§ Exercise prompt
From the material below, copy every line in which the word "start" occurs.

§ Material provided
# # # #

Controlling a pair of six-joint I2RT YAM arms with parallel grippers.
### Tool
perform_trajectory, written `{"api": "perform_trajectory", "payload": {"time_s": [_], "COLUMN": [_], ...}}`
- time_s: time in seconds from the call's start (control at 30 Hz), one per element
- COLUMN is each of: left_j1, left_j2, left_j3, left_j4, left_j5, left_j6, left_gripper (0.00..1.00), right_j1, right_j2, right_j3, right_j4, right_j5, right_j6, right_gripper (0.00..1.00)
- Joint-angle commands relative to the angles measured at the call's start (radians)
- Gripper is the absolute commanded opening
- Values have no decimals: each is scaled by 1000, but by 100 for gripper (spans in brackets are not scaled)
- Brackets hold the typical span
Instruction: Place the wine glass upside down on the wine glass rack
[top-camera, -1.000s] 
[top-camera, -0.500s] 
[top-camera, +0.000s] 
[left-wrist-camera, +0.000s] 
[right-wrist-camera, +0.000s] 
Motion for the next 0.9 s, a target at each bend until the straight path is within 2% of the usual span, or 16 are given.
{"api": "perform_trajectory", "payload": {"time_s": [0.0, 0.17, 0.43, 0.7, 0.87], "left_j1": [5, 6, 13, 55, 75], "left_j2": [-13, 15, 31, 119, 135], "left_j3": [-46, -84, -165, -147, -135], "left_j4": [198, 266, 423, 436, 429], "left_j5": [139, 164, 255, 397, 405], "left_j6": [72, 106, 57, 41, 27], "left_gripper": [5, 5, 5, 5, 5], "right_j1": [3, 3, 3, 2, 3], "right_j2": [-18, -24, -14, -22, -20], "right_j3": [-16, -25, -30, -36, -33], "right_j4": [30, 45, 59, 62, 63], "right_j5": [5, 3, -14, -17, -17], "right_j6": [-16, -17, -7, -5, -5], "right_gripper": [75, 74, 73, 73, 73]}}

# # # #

§ Written response
- time_s: time in seconds from the call's start (control at 30 Hz), one per element
- Joint-angle commands relative to the angles measured at the call's start (radians)

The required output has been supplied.